(What the task requires):
Set the listing down exactly; no pictures.

(Provided data):
_ _ _ _ _ _ _

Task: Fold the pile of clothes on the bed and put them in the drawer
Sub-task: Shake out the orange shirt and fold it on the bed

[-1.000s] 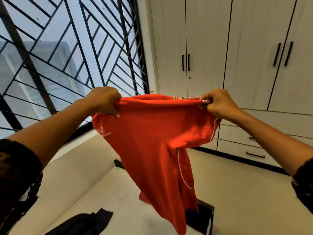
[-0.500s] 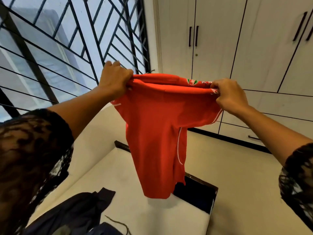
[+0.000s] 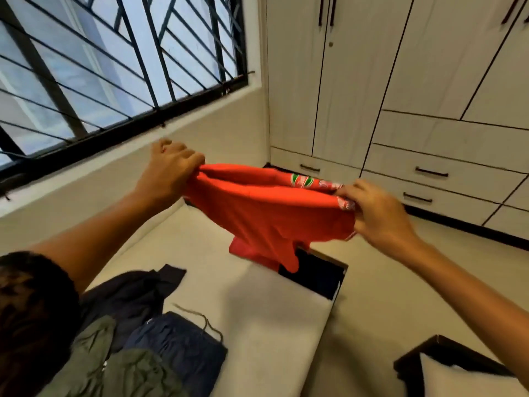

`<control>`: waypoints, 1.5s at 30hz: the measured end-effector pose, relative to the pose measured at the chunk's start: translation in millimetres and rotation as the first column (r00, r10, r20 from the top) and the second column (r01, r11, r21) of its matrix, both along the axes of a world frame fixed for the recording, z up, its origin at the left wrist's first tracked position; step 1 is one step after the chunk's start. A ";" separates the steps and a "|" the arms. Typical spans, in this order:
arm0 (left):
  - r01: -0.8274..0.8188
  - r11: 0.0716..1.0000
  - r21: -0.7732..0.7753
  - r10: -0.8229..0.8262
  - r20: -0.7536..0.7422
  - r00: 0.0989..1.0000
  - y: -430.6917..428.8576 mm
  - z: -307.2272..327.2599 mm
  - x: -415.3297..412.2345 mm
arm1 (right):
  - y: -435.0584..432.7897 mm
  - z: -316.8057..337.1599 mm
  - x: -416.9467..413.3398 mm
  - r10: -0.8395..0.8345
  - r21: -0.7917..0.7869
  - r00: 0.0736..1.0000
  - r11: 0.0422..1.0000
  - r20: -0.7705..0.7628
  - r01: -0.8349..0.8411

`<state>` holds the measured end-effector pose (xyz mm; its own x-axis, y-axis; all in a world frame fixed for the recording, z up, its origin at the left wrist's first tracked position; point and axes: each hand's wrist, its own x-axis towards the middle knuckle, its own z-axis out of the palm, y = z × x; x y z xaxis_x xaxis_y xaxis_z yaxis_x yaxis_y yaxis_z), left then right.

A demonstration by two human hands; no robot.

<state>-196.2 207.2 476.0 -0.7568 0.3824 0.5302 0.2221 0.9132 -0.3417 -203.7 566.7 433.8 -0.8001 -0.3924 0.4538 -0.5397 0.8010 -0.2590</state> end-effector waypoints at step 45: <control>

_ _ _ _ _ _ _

(Output):
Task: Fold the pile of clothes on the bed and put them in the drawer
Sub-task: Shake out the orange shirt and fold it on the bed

[-1.000s] 
[-0.500s] 
[+0.000s] 

`<control>`: waypoints, 1.5s at 30hz: the measured end-effector pose, relative to the pose measured at the chunk's start: translation in millimetres and rotation as the first column (r00, r10, r20 from the top) and the second column (r01, r11, r21) of its matrix, both along the axes of a world frame fixed for the recording, z up, its origin at the left wrist's first tracked position; step 1 is one step after the chunk's start. A ";" separates the steps and a "|" the arms. Typical spans, in this order:
arm0 (left):
  - r01: -0.8274..0.8188
  - r11: 0.0716..1.0000
  - r21: -0.7732..0.7753
  - r10: -0.8229..0.8262
  - r20: -0.7536..0.7422
  - r00: 0.0989..1.0000
  - y: -430.6917..428.8576 mm
  - z: -307.2272..327.2599 mm
  - x: -415.3297..412.2345 mm
arm1 (right):
  - y: -435.0584..432.7897 mm
  - z: -316.8057..337.1599 mm
  - x: -416.9467..413.3398 mm
  - r10: -0.8395..0.8345
  - r21: -0.7917..0.7869
  - r00: 0.0736..1.0000
  - r11: 0.0422..1.0000
  - r20: -0.7705..0.7628
  - r01: -0.8349..0.8411

`<state>` holds the measured end-effector pose (xyz mm; its own x-axis, y-axis; all in a world frame fixed for the recording, z up, its origin at the left wrist's first tracked position; point and axes: each hand's wrist, its own x-axis towards the middle knuckle, its own z-axis out of the palm, y = z × x; x y z xaxis_x xaxis_y xaxis_z yaxis_x yaxis_y yaxis_z), left then right.

A demonstration by two human hands; no robot.

<state>-196.2 207.2 476.0 -0.7568 0.3824 0.5302 0.2221 0.9132 -0.3417 -203.7 566.7 433.8 -0.8001 -0.3924 0.4538 -0.5397 0.8010 -0.2590</state> end-effector waypoints at step 45: <control>

This finishes the answer.